A recently enabled feature in our services caused an unexpected increase in source integrity breakdown rejections on Facial Similarity reports, due to payload integrity verification (used to flag network injection attacks).
This anomaly resulted in 5K reports being incorrectly flagged as “consider” for customers using the Standard and Photo Fully Auto variants of Facial Similarity reports, and only for clients that leverage the Device Intelligence report.
We’ve determined that the root cause of the issue was a race condition bug on the live photo upload module of the Smart Capture Web SDK which, for clients having the Device Intelligence product enabled, could inadvertently cause incorrect signatures to be computed.
2025-12-10 11:12 GMT: A code change was rolled out to start collecting new device intelligence data for added fraud prevention.

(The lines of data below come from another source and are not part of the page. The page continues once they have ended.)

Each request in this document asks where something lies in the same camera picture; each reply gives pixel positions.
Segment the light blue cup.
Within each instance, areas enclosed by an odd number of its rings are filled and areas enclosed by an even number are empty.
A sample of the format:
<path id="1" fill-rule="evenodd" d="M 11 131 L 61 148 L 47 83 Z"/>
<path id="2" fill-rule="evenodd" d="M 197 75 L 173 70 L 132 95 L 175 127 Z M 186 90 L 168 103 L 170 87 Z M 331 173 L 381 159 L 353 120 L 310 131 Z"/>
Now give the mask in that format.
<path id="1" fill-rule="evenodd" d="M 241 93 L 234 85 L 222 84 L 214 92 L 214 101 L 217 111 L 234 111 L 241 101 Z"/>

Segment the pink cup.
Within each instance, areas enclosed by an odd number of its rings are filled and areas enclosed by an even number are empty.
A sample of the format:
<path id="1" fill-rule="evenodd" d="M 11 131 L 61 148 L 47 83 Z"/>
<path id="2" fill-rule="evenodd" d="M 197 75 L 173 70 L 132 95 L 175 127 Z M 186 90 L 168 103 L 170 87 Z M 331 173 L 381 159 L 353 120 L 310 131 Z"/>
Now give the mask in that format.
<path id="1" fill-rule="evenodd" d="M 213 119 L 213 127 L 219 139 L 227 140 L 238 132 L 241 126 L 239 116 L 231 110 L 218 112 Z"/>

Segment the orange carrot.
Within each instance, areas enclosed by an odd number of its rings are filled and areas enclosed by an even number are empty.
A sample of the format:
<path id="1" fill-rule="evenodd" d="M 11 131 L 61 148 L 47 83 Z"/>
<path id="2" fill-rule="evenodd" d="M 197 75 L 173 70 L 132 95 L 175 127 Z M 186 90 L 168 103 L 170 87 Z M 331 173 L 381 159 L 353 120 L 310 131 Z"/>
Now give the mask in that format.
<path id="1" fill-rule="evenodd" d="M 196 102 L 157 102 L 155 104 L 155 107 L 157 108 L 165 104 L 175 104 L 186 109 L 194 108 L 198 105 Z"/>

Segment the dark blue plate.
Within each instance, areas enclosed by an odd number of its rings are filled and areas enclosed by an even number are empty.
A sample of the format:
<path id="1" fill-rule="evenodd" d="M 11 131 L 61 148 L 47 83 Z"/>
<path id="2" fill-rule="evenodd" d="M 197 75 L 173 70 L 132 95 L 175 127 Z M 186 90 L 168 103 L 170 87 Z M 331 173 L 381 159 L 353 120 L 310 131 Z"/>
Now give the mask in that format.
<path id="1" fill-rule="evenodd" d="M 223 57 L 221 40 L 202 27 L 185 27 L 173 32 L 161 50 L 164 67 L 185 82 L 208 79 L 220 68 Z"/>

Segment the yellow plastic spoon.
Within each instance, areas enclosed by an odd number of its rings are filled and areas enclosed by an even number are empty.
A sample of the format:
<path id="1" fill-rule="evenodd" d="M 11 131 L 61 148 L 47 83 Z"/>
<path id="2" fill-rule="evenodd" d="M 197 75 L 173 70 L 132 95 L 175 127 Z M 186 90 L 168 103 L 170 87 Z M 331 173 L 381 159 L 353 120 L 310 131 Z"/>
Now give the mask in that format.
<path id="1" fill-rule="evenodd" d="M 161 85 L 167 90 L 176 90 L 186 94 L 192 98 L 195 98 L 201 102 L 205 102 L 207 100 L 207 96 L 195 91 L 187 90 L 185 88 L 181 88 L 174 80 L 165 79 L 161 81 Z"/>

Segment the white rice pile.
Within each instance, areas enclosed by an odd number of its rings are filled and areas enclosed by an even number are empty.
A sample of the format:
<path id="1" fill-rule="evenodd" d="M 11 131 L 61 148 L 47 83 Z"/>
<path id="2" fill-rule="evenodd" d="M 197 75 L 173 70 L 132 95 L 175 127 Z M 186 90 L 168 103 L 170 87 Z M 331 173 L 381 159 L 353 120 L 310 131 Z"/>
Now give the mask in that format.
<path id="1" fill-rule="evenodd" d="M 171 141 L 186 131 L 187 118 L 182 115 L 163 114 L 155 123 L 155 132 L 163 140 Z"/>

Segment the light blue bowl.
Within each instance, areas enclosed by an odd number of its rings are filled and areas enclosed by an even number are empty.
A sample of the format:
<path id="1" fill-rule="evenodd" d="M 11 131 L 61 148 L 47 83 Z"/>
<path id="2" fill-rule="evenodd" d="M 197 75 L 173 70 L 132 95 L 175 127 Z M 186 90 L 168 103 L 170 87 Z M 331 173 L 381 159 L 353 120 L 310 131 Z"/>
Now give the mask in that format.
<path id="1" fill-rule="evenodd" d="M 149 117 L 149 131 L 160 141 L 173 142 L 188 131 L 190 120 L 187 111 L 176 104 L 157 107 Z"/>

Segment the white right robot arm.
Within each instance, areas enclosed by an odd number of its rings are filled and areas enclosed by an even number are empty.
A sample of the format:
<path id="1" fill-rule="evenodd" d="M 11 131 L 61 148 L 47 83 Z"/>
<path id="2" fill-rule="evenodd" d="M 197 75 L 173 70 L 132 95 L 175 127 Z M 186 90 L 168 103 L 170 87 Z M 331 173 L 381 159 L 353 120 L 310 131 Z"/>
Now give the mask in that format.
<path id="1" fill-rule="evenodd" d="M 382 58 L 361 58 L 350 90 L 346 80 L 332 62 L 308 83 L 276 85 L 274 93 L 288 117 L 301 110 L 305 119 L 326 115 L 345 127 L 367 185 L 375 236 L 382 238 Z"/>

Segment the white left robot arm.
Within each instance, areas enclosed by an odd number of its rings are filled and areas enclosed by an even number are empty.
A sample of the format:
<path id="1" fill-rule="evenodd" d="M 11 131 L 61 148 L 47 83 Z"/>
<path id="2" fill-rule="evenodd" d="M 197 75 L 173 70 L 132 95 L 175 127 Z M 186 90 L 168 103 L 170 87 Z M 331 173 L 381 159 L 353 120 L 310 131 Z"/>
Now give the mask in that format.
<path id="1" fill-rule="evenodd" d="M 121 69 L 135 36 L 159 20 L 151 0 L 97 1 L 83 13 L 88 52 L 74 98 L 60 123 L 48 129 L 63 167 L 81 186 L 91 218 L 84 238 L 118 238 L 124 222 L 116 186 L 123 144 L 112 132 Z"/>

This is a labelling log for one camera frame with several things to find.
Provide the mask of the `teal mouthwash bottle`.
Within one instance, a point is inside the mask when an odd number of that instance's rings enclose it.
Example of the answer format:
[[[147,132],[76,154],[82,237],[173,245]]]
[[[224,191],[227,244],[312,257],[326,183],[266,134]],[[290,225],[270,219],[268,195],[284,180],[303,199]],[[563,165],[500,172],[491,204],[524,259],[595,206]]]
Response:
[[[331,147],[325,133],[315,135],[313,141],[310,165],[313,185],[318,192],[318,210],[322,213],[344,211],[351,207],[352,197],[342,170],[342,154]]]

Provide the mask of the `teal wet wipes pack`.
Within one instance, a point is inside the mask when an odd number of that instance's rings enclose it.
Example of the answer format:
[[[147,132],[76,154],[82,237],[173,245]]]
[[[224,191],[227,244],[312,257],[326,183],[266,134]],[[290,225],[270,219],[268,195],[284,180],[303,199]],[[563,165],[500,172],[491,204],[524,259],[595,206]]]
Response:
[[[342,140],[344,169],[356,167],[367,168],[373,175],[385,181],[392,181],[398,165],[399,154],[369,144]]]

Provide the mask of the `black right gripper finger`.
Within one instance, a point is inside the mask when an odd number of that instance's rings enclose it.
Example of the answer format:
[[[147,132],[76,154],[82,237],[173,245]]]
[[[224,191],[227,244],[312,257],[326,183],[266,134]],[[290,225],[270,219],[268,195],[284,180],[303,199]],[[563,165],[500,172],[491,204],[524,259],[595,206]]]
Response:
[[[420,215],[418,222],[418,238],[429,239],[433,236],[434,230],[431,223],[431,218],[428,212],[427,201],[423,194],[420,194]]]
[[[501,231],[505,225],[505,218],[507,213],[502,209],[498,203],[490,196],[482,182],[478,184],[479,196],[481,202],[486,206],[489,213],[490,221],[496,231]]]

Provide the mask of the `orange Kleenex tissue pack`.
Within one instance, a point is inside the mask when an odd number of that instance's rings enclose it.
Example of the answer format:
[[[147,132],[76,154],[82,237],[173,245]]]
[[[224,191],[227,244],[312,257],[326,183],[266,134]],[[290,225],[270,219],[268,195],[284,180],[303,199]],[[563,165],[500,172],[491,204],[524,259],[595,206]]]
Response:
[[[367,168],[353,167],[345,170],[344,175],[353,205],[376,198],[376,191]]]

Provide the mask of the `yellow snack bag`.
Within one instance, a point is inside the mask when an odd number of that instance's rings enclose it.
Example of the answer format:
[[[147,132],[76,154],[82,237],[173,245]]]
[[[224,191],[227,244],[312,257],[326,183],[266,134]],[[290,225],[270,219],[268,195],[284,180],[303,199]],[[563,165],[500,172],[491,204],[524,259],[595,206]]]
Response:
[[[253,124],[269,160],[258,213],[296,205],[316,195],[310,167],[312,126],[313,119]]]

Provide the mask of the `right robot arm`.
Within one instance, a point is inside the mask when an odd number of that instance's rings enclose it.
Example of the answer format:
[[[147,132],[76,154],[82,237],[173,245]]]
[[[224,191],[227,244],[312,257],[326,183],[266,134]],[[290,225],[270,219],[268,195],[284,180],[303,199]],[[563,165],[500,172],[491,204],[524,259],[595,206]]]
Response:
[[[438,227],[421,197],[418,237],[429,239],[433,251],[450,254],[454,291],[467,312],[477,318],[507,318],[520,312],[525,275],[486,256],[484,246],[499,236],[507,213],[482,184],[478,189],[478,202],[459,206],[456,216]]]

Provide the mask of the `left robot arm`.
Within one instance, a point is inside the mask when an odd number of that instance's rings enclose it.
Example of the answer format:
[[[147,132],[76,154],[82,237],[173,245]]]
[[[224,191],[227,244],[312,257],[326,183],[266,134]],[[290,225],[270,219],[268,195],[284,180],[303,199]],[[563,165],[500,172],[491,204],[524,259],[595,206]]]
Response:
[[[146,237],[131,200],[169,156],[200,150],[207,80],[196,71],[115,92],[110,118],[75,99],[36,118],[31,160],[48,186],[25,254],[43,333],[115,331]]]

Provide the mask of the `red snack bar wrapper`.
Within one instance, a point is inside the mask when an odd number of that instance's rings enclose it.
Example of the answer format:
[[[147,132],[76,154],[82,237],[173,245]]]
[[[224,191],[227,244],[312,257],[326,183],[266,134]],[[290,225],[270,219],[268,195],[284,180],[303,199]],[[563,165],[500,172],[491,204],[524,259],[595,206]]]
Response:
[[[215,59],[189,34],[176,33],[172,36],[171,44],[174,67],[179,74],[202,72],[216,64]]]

2025-12-11 10:50 GMT: High payload integrity flagging was identified, signalling an apparent rise in network injection attacks, which turned out to be a false flag for fraud, but a true signal for something going wrong with our deployment. We took longer than usual to identify the issue due to both a misconfiguration on our alerting stack (we were wrongfully not alerting on-call personnel for such alerts), and also the low amount of affected reports given the progressive rollout strategy we took to incrementally deliver this feature. In order to reduce impact, we targeted only a portion of our latest Web SDK version traffic, additionally limiting to the Standard and Photo Fully Auto variants of Facial Similarity reports, and only for clients that leverage the Device Intelligence report.
2025-12-11 12:00 GMT: The code change and used feature flags for rollout were reverted.
2025-12-11 16:52 GMT: All the affected reports were rerun.
2025-12-15 15:42 GMT: After a lengthy investigation that revealed the problem to be a race condition, a fix was implemented (not yet deployed).